For this article, I’ll use Algorithm::Permute. It’s a bit of an odd interface because its permute function takes a code block where I get the permutation in an array variable of the same name:
use Algorithm::Permute ('permute');
my @array = 1 .. 10;
permute {
print "@array\n";
} @array;
Careful here! There are 10! permutations of the order of 10 distinct thingys. That’s 3,628,8000 lines of output. Let’s start with something a bit smaller. I’ll start with two items:
use Algorithm::Permute ('permute');
@ARGV = 1 unless @ARGV;
my @array = 1 .. $ARGV[0];
permute {
print "S = [@array] ";
my $sum = $array[0];
foreach ( 1 .. $#array ) {
$sum = $sum * $array[$_] + $sum + $array[$_];
}
print "sum is $sum\n";
} @array;
Here are a few runs where I see the sum is the same each time (more on that in a moment):
% permute 2 S = [1 2] sum is 5 S = [2 1] sum is 5
% permute 3 S = [1 2 3] sum is 23 S = [1 3 2] sum is 23 S = [3 1 2] sum is 23 S = [2 1 3] sum is 23 S = [2 3 1] sum is 23 S = [3 2 1] sum is 23
% permute 4 S = [1 2 3 4] sum is 119 S = [1 2 4 3] sum is 119 S = [1 4 2 3] sum is 119 S = [4 1 2 3] sum is 119 S = [1 3 2 4] sum is 119 S = [1 3 4 2] sum is 119 S = [1 4 3 2] sum is 119 S = [4 1 3 2] sum is 119 S = [3 1 2 4] sum is 119 S = [3 1 4 2] sum is 119 S = [3 4 1 2] sum is 119 S = [4 3 1 2] sum is 119 S = [2 1 3 4] sum is 119 S = [2 1 4 3] sum is 119 S = [2 4 1 3] sum is 119 S = [4 2 1 3] sum is 119 S = [2 3 1 4] sum is 119 S = [2 3 4 1] sum is 119 S = [2 4 3 1] sum is 119 S = [4 2 3 1] sum is 119 S = [3 2 1 4] sum is 119 S = [3 2 4 1] sum is 119 S = [3 4 2 1] sum is 119 S = [4 3 2 1] sum is 119
Rather than output every sum, I modify the program to find a sum that’s not the same. If I can find one that’s different I know that I might have to brute-force the problem to find the maximum:
use v5.10;
use Algorithm::Permute ('permute');
@ARGV = 1 unless @ARGV;
my @array = 1 .. $ARGV[0];
permute {
my $sum = $array[0];
foreach ( 1 .. $#array ) {
$sum = $sum * $array[$_] + $sum + $array[$_];
}
state $last_sum = $sum;
say "Sum for [@array] is special: $sum"
unless $last_sum eq $sum;
} @array;
I like this trick with state where I initialize it with the first value of $sum, but with this code I don’t see any output. Instead, I can use a hash to count the sums that I compute. If I accumulate more than one sum, I do more work to find the minimum and maximum values:
use v5.10;
use Algorithm::Permute ('permute');
use List::Util qw(min max);
@ARGV = 1 unless @ARGV;
my @array = 1 .. $ARGV[0];
my %Sums;
permute {
my $sum = $array[0];
foreach ( 1 .. $#array ) {
$sum = $sum * $array[$_] + $sum + $array[$_];
}
$Sums{$sum}++;
} @array;
if( 1 < values %Sums ) {
print "There is more than one sum for n=$ARGV[0]!";
my $min = min( keys %Sums );
my $max = max( keys %Sums );
say "Min: $min Max: $max";
}
else {
say "There is only one sum for n=$ARGV[0]" . (keys %Sums)[0];
}
Now for the brute-force. This is the part that caught my eye about imallett's Python solution, which he says:
For what it's worth, after reading the answers I decided to see how long a brute force program would take. My solution takes 0.43 seconds on the analogous problem of length 7, 12.3 seconds for length 8, and 442.1 seconds for length 9. I didn't let it run for length 10.

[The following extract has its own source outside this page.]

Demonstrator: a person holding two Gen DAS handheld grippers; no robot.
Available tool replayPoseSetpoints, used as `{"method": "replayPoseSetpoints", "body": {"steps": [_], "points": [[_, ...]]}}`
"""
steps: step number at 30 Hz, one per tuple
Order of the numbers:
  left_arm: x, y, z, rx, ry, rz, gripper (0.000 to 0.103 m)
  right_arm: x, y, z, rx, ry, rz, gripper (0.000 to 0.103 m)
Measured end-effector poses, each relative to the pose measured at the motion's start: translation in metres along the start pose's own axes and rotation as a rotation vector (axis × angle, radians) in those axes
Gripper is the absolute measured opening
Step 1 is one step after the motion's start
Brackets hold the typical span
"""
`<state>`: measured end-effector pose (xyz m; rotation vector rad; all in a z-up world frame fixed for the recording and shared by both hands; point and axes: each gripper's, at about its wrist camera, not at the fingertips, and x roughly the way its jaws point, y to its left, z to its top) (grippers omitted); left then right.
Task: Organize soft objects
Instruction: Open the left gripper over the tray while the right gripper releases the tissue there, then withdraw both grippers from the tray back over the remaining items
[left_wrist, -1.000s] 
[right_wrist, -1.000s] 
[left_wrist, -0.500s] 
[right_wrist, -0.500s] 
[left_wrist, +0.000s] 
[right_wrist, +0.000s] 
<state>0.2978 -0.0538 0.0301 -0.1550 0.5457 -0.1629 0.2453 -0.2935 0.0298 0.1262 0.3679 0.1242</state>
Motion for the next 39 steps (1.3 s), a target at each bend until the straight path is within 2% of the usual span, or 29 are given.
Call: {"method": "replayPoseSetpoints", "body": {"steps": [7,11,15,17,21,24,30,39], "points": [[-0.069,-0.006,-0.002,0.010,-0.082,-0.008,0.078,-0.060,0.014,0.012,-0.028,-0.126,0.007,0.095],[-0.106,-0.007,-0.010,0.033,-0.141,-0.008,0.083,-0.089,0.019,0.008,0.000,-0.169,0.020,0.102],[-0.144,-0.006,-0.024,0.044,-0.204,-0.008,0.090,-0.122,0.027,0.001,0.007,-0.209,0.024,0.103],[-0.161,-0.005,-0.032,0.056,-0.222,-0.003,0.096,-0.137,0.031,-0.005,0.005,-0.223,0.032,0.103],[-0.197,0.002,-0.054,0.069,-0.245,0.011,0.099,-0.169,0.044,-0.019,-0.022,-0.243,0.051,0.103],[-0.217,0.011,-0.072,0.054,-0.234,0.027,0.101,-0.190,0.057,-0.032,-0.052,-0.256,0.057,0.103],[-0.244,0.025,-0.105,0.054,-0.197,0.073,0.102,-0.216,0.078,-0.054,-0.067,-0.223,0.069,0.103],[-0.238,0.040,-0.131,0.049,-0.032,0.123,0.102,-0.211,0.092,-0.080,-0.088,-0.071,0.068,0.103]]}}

There are so many odd things about that statement? Twelve seconds? Doesn't that seem odd for 7! (=5040) operations? Remember in Mastering Perl that I strongly emphasized that we can only compare times on the same setups. But, even without trying very hard, my solution is three orders of magnitude faster:
% time perl permute 7 There is only one sum: 40319 real 0m0.033s user 0m0.027s sys 0m0.005s
One of imallett's problems is his use of recursion, a popular technique that's great for high-level languages that can compile it into something that isn't recursive. This isn't a problem that needs it. Mark Jason Dominus talks about this quite a bit in Higher-Order Perl too.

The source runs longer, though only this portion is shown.